Member of 4th Jatiya Sangsad
- In office 1988–1991
- Preceded by: Syed Kamal Bakht
- Succeeded by: Ansar Ali
- Constituency: Satkhira-1

Personal details
- Born: Tetulia, Satkhira, Khulna District
- Party: Jatiya Party (Ershad)
- Relatives: Syed Kamel Bakht (brother) Syed Kamal Bakht

= Syed Didar Bakht =

Bangladeshi politician

Syed Didar Bakht is a Jatiya Party (Ershad) politician in Bangladesh and a former member of parliament for Satkhira-1.

==Early life and family==
Bakht was born into a renowned Bengali family of Muslim Syeds also known as the Hashimi family in the village of Tetulia in Tala, Satkhira, Khulna District.
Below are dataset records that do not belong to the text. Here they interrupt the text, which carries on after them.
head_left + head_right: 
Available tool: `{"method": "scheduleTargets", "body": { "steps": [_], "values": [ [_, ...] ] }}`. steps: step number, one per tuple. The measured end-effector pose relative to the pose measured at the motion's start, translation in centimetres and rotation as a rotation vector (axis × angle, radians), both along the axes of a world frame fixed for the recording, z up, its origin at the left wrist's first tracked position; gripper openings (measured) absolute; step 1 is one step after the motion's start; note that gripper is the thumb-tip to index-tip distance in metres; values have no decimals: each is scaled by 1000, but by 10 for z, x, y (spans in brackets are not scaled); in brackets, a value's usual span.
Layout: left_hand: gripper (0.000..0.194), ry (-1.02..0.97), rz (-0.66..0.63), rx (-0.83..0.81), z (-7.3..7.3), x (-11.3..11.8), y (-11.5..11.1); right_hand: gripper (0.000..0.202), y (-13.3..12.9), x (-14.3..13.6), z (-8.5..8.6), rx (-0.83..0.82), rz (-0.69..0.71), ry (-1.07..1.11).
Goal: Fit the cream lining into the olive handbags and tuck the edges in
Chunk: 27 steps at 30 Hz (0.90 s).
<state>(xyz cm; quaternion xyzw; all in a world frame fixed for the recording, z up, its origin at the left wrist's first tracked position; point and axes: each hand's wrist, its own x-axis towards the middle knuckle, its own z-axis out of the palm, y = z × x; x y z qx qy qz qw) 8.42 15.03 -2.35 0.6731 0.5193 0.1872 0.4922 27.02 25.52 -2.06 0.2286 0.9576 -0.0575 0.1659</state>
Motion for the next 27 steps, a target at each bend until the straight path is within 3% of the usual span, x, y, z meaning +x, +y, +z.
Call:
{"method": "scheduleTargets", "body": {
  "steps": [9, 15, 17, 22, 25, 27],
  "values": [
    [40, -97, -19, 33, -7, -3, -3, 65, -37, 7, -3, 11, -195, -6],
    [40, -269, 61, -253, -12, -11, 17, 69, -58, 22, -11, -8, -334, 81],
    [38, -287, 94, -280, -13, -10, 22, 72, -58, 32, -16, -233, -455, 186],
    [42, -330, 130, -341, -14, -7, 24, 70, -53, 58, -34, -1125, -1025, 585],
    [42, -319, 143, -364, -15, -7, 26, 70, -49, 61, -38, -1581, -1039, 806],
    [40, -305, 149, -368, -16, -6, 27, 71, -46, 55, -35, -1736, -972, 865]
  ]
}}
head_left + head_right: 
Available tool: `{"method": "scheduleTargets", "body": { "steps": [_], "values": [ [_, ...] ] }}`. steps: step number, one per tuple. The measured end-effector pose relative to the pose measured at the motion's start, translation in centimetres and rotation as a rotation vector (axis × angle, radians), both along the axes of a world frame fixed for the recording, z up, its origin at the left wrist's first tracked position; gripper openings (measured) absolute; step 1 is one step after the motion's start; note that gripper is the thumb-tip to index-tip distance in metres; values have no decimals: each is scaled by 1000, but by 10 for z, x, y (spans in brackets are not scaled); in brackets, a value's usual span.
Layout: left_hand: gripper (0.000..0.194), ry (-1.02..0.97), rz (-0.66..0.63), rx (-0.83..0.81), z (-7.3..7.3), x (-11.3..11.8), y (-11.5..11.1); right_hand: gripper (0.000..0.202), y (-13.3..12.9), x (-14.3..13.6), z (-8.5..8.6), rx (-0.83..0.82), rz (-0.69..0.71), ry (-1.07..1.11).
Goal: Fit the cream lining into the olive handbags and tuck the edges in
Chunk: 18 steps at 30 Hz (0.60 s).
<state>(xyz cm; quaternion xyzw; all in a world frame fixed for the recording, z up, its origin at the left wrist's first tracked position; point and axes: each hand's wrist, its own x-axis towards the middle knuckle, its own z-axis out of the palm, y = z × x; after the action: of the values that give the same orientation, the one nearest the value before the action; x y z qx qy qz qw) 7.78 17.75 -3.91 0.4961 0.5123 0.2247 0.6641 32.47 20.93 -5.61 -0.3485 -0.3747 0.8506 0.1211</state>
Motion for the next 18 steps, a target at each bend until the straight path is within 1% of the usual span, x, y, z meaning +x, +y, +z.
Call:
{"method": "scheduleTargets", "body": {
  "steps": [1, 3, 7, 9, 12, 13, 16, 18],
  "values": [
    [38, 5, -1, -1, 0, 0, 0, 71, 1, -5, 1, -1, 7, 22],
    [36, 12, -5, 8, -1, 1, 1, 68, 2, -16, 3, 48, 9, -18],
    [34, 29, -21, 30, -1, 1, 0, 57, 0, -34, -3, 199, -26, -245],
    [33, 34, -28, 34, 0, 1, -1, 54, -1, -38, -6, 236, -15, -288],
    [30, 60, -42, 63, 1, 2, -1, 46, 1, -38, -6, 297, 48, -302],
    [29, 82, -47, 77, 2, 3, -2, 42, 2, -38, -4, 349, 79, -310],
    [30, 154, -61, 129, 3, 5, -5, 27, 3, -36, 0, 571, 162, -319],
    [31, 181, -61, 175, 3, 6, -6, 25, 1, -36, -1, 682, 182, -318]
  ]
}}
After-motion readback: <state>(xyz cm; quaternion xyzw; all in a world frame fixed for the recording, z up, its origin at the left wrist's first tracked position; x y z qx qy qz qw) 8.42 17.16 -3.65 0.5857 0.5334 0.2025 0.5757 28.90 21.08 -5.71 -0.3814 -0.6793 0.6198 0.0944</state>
His father was Syed Sharfuddin Hashmey and he was the brother of Syed Kamel Bakht and a relative of Syed Kamal Bakht.

==Career==
Bakht was elected to parliament from Satkhira-1 as a Jatiya Party candidate in 1988. He served as a state minister in the cabinet of President Hussain Mohammad Ershad. He joined the Bangladesh Nationalist Party in 2000. He left the BNP, after failing to get their nomination, and joined the Liberal Democratic Party. He returned to the Jatiya Party and was appointed presidium member.